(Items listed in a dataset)
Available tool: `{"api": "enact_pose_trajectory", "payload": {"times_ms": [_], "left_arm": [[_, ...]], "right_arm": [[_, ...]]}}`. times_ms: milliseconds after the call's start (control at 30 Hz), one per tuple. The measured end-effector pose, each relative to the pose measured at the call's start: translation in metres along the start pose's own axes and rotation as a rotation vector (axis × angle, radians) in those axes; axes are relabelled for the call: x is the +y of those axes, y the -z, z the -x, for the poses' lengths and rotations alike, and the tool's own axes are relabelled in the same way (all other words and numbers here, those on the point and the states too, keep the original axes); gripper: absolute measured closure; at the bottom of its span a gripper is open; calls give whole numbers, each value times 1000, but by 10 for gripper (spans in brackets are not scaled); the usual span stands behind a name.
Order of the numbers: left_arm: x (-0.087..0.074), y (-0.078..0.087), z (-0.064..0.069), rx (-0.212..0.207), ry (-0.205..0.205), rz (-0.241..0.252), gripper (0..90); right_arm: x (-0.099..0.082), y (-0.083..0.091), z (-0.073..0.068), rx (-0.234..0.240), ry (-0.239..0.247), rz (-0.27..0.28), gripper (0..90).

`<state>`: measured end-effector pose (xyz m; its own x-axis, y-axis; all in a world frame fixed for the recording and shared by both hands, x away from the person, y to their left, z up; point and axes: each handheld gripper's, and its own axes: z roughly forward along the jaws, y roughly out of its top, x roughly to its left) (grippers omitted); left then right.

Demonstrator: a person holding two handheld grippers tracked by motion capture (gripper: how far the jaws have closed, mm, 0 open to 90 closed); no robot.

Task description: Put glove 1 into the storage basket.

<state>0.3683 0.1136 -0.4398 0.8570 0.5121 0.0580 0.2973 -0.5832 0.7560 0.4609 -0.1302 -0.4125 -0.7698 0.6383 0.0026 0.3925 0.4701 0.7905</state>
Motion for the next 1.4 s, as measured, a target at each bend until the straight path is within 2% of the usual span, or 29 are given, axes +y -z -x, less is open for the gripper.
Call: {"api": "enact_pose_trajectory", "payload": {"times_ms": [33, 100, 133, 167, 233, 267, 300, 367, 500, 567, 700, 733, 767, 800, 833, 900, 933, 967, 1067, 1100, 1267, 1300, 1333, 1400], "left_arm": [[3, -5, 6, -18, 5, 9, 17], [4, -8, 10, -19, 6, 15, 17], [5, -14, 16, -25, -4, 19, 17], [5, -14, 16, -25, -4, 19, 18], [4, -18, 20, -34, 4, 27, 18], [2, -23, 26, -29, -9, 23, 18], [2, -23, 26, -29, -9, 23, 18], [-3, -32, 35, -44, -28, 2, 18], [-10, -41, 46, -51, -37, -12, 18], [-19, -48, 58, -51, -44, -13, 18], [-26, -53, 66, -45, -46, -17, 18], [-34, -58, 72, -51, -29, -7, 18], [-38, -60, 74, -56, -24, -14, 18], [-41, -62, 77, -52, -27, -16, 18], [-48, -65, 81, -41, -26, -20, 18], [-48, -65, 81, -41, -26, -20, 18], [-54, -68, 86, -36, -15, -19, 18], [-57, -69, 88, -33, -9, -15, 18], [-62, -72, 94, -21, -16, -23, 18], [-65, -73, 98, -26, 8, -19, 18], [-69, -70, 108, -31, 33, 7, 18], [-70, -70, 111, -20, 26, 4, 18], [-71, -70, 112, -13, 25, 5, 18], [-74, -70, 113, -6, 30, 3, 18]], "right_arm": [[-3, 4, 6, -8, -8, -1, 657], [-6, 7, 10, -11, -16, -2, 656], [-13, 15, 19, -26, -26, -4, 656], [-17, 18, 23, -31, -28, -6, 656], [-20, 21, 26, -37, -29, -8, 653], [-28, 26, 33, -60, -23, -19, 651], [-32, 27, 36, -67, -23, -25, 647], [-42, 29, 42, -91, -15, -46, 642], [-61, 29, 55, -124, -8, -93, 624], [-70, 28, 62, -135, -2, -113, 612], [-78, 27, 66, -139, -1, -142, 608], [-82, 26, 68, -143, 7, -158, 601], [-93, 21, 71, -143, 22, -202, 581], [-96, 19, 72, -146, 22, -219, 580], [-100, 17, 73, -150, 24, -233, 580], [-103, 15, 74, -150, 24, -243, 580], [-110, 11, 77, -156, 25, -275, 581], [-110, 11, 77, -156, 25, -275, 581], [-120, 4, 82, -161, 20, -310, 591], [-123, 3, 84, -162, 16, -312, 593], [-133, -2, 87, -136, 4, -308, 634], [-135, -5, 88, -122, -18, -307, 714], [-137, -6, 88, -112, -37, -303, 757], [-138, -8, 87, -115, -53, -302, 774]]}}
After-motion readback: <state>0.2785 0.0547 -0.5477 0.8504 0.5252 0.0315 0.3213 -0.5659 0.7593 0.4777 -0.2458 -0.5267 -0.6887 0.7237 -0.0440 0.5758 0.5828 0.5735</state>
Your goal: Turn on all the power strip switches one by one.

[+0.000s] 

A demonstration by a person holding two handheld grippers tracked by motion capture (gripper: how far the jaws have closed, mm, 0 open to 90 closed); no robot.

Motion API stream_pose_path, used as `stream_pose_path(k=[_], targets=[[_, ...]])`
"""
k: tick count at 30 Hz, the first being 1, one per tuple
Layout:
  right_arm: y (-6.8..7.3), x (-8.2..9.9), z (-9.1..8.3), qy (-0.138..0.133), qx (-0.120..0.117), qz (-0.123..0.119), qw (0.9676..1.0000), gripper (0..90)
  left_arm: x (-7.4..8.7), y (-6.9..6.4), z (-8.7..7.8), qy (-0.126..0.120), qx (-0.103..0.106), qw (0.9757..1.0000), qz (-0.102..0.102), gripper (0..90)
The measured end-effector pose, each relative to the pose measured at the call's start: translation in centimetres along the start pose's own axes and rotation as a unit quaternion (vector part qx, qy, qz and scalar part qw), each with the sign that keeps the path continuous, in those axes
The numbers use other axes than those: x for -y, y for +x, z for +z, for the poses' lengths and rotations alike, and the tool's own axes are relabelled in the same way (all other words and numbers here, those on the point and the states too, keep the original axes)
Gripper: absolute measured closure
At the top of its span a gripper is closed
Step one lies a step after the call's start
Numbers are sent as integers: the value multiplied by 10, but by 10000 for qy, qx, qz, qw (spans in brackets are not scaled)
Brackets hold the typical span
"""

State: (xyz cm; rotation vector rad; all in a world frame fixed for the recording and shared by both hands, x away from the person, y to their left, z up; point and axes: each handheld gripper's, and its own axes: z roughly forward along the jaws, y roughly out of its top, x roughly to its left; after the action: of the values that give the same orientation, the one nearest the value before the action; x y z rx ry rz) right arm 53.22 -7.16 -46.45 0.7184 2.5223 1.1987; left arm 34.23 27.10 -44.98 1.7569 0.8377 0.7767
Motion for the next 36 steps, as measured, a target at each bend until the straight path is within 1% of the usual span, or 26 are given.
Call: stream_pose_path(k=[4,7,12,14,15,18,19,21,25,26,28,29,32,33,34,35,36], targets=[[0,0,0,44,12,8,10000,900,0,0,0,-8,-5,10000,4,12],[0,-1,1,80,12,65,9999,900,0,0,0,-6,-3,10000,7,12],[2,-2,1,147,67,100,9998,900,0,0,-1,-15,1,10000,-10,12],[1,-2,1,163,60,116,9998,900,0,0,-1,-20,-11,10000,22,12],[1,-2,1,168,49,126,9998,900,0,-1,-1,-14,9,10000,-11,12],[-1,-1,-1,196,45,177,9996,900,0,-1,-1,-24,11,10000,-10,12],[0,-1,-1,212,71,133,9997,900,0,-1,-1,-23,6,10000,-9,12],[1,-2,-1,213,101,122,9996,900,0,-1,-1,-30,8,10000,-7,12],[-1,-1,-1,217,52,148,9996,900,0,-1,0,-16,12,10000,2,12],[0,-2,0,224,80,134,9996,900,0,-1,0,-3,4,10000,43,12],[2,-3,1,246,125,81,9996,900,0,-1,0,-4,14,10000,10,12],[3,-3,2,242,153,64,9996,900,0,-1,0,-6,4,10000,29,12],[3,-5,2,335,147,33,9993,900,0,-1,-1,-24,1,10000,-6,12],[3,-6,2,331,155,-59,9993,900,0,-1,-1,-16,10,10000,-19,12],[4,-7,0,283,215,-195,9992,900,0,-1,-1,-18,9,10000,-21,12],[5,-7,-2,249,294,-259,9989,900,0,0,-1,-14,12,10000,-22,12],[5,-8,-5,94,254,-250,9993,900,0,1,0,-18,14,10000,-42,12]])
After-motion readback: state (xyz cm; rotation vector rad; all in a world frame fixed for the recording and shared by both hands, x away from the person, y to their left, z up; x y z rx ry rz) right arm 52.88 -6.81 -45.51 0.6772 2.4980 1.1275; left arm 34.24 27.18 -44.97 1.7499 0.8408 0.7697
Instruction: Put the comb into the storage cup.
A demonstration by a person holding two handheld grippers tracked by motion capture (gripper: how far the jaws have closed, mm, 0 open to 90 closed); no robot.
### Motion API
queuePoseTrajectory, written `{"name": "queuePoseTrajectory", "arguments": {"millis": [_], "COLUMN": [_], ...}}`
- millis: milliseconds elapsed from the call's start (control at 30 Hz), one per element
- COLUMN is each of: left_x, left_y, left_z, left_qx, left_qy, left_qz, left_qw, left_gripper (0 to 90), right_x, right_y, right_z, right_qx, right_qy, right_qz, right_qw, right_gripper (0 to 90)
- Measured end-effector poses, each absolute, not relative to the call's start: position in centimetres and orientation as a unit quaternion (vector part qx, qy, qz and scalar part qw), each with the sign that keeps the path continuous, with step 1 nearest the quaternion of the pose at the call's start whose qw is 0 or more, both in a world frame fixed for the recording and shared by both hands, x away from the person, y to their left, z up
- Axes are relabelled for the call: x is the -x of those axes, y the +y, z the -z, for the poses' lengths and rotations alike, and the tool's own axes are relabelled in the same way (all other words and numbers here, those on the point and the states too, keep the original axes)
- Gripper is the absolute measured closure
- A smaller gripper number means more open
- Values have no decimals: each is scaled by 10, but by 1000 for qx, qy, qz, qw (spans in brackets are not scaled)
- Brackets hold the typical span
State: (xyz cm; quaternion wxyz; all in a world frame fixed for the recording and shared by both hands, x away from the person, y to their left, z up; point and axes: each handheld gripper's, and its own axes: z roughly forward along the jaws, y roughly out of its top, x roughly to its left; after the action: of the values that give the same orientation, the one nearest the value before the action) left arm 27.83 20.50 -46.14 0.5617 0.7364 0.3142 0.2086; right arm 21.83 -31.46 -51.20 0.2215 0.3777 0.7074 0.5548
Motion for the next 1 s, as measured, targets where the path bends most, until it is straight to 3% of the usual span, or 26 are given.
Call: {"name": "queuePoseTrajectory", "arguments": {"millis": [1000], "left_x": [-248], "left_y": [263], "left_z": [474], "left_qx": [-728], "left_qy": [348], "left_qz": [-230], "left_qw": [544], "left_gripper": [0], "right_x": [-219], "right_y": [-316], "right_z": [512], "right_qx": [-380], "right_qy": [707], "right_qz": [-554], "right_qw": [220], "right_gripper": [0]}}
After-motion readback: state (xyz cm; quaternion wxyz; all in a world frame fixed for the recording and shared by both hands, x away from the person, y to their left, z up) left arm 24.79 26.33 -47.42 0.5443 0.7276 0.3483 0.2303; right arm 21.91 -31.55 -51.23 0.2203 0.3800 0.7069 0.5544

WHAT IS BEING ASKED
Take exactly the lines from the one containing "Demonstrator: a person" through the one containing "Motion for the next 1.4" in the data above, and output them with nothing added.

EXPECTED ANSWER
Demonstrator: a person holding two handheld grippers tracked by motion capture (gripper: how far the jaws have closed, mm, 0 open to 90 closed); no robot.

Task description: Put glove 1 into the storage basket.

<state>0.3683 0.1136 -0.4398 0.8570 0.5121 0.0580 0.2973 -0.5832 0.7560 0.4609 -0.1302 -0.4125 -0.7698 0.6383 0.0026 0.3925 0.4701 0.7905</state>
Motion for the next 1.4 s, as measured, a target at each bend until the straight path is within 2% of the usual span, or 29 are given, axes +y -z -x, less is open for the gripper.

Nothing further is required by the exercise.